◆ **Problem**: Give back every record exactly as written.
———
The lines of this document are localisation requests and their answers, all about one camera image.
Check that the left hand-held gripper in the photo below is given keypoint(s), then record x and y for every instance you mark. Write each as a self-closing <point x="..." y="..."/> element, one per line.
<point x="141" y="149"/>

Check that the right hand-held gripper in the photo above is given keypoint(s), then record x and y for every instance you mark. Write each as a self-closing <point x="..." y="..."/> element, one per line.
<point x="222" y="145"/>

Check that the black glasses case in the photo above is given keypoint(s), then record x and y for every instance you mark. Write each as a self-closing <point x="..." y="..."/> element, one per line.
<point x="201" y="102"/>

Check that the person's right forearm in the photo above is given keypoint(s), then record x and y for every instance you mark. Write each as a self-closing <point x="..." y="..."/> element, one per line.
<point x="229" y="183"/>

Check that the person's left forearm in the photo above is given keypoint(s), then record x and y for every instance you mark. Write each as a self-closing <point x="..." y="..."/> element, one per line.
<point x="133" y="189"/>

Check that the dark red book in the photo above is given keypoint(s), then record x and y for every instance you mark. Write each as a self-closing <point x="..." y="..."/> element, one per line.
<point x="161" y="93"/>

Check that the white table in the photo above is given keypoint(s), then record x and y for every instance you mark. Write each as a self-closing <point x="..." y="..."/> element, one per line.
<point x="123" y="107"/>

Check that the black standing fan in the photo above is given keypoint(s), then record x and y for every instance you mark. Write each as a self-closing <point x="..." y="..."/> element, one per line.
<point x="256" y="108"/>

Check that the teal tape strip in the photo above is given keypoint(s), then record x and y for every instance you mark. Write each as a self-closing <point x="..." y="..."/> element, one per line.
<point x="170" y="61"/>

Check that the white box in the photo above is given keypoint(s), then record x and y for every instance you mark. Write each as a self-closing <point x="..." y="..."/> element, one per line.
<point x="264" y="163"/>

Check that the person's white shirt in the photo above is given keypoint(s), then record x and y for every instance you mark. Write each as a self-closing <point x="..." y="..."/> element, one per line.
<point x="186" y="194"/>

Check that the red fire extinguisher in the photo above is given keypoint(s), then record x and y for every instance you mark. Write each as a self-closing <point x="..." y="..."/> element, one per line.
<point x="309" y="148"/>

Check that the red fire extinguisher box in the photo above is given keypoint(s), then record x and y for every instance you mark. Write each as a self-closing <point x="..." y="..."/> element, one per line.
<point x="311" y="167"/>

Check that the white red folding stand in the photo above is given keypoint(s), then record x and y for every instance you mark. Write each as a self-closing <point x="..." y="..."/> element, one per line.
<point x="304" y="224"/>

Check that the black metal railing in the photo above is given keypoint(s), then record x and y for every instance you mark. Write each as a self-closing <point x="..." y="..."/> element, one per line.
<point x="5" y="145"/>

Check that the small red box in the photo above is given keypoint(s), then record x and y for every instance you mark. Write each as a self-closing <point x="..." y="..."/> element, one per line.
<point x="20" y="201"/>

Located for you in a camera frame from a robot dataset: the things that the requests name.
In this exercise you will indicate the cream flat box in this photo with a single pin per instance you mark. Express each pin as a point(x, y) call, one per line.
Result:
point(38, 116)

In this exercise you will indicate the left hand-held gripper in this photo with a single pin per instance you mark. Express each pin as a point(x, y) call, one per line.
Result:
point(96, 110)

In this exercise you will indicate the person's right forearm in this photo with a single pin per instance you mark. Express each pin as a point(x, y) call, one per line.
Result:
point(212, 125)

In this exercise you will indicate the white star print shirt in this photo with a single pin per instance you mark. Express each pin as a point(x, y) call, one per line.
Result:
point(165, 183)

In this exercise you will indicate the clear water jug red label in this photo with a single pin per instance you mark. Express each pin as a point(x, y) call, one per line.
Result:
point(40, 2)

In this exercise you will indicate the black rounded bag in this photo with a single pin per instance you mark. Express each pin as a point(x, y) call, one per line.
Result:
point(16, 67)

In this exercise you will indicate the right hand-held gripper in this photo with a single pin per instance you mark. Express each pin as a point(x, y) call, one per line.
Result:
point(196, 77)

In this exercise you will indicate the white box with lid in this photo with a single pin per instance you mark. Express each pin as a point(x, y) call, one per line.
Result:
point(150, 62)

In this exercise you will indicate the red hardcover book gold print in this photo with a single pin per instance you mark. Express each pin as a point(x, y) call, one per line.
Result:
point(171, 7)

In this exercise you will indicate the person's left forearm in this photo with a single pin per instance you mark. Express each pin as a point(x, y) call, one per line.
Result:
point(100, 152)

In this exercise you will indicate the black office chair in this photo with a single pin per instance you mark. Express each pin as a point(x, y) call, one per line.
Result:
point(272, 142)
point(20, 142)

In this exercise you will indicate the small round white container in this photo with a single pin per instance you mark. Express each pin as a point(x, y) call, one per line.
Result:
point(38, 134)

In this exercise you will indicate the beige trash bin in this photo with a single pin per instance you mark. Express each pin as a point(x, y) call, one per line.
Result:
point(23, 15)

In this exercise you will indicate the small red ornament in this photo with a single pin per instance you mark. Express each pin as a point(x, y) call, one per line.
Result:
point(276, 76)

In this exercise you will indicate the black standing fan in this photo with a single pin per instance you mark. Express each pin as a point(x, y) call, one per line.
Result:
———
◆ **Solution**:
The lines of this document are localisation requests and their answers, all about one camera image.
Check that the left hand-held gripper in the photo below is given keypoint(s), then record x and y for every instance you mark. Write each as a self-closing <point x="..." y="..."/> element, one per line.
<point x="141" y="149"/>

Check that the right hand-held gripper in the photo above is given keypoint(s), then record x and y for every instance you mark. Write each as a self-closing <point x="..." y="..."/> element, one per line.
<point x="222" y="145"/>

Check that the black glasses case in the photo above is given keypoint(s), then record x and y for every instance you mark. Write each as a self-closing <point x="..." y="..."/> element, one per line.
<point x="201" y="102"/>

Check that the person's right forearm in the photo above is given keypoint(s), then record x and y for every instance you mark. Write each as a self-closing <point x="..." y="..."/> element, one per line.
<point x="229" y="183"/>

Check that the person's left forearm in the photo above is given keypoint(s), then record x and y for every instance you mark. Write each as a self-closing <point x="..." y="..."/> element, one per line.
<point x="133" y="189"/>

Check that the dark red book in the photo above is given keypoint(s), then record x and y for every instance you mark. Write each as a self-closing <point x="..." y="..."/> element, one per line.
<point x="161" y="93"/>

Check that the white table in the photo above is given keypoint(s), then record x and y for every instance you mark. Write each as a self-closing <point x="..." y="..."/> element, one per line.
<point x="123" y="107"/>

Check that the black standing fan in the photo above is given keypoint(s), then record x and y for every instance you mark. Write each as a self-closing <point x="..." y="..."/> element, one per line.
<point x="256" y="108"/>

Check that the teal tape strip in the photo above is given keypoint(s), then record x and y for every instance you mark. Write each as a self-closing <point x="..." y="..."/> element, one per line.
<point x="170" y="61"/>

Check that the white box in the photo above is given keypoint(s), then record x and y for every instance you mark. Write each as a self-closing <point x="..." y="..."/> element, one per line.
<point x="264" y="163"/>

Check that the person's white shirt in the photo above is given keypoint(s), then record x and y for every instance you mark. Write each as a self-closing <point x="..." y="..."/> element, one per line.
<point x="186" y="194"/>

Check that the red fire extinguisher in the photo above is given keypoint(s), then record x and y for every instance you mark. Write each as a self-closing <point x="..." y="..."/> element, one per line.
<point x="309" y="148"/>

Check that the red fire extinguisher box in the photo above is given keypoint(s), then record x and y for every instance you mark. Write each as a self-closing <point x="..." y="..."/> element, one per line.
<point x="311" y="167"/>

Check that the white red folding stand in the photo above is given keypoint(s), then record x and y for every instance you mark. Write each as a self-closing <point x="..." y="..."/> element, one per line.
<point x="304" y="224"/>

Check that the black metal railing in the photo above is given keypoint(s), then record x and y for every instance you mark. Write each as a self-closing <point x="..." y="..."/> element, one per line.
<point x="5" y="145"/>

Check that the small red box in the photo above is given keypoint(s), then record x and y for every instance you mark. Write each as a self-closing <point x="..." y="..."/> element, one per line.
<point x="20" y="201"/>

Located for you in a camera frame from a robot dataset: the things that the requests name.
In this exercise you will indicate the cream flat box in this photo with a single pin per instance you mark. Express each pin as a point(x, y) call, one per line.
Result:
point(38, 116)

In this exercise you will indicate the left hand-held gripper in this photo with a single pin per instance you mark. Express each pin as a point(x, y) call, one per line.
Result:
point(96, 110)

In this exercise you will indicate the person's right forearm in this photo with a single pin per instance you mark. Express each pin as a point(x, y) call, one per line.
Result:
point(212, 125)

In this exercise you will indicate the white star print shirt in this photo with a single pin per instance you mark. Express each pin as a point(x, y) call, one per line.
Result:
point(165, 183)

In this exercise you will indicate the clear water jug red label in this photo with a single pin per instance you mark. Express each pin as a point(x, y) call, one per line.
Result:
point(40, 2)

In this exercise you will indicate the black rounded bag in this photo with a single pin per instance you mark. Express each pin as a point(x, y) call, one per line.
Result:
point(16, 67)

In this exercise you will indicate the right hand-held gripper in this photo with a single pin per instance you mark. Express each pin as a point(x, y) call, one per line.
Result:
point(196, 77)

In this exercise you will indicate the white box with lid in this photo with a single pin per instance you mark. Express each pin as a point(x, y) call, one per line.
Result:
point(150, 62)

In this exercise you will indicate the red hardcover book gold print in this photo with a single pin per instance you mark. Express each pin as a point(x, y) call, one per line.
Result:
point(171, 7)

In this exercise you will indicate the person's left forearm in this photo with a single pin per instance you mark. Express each pin as a point(x, y) call, one per line.
Result:
point(100, 152)

In this exercise you will indicate the black office chair in this photo with a single pin per instance you mark. Express each pin as a point(x, y) call, one per line.
Result:
point(272, 142)
point(20, 142)

In this exercise you will indicate the small round white container in this photo with a single pin per instance you mark. Express each pin as a point(x, y) call, one per line.
Result:
point(38, 134)

In this exercise you will indicate the beige trash bin in this photo with a single pin per instance you mark. Express each pin as a point(x, y) call, one per line.
Result:
point(23, 15)

In this exercise you will indicate the small red ornament in this photo with a single pin per instance you mark. Express each pin as a point(x, y) call, one per line.
Result:
point(276, 76)

In this exercise you will indicate the black standing fan in this photo with a single pin per instance you mark. Express each pin as a point(x, y) call, one per line.
Result:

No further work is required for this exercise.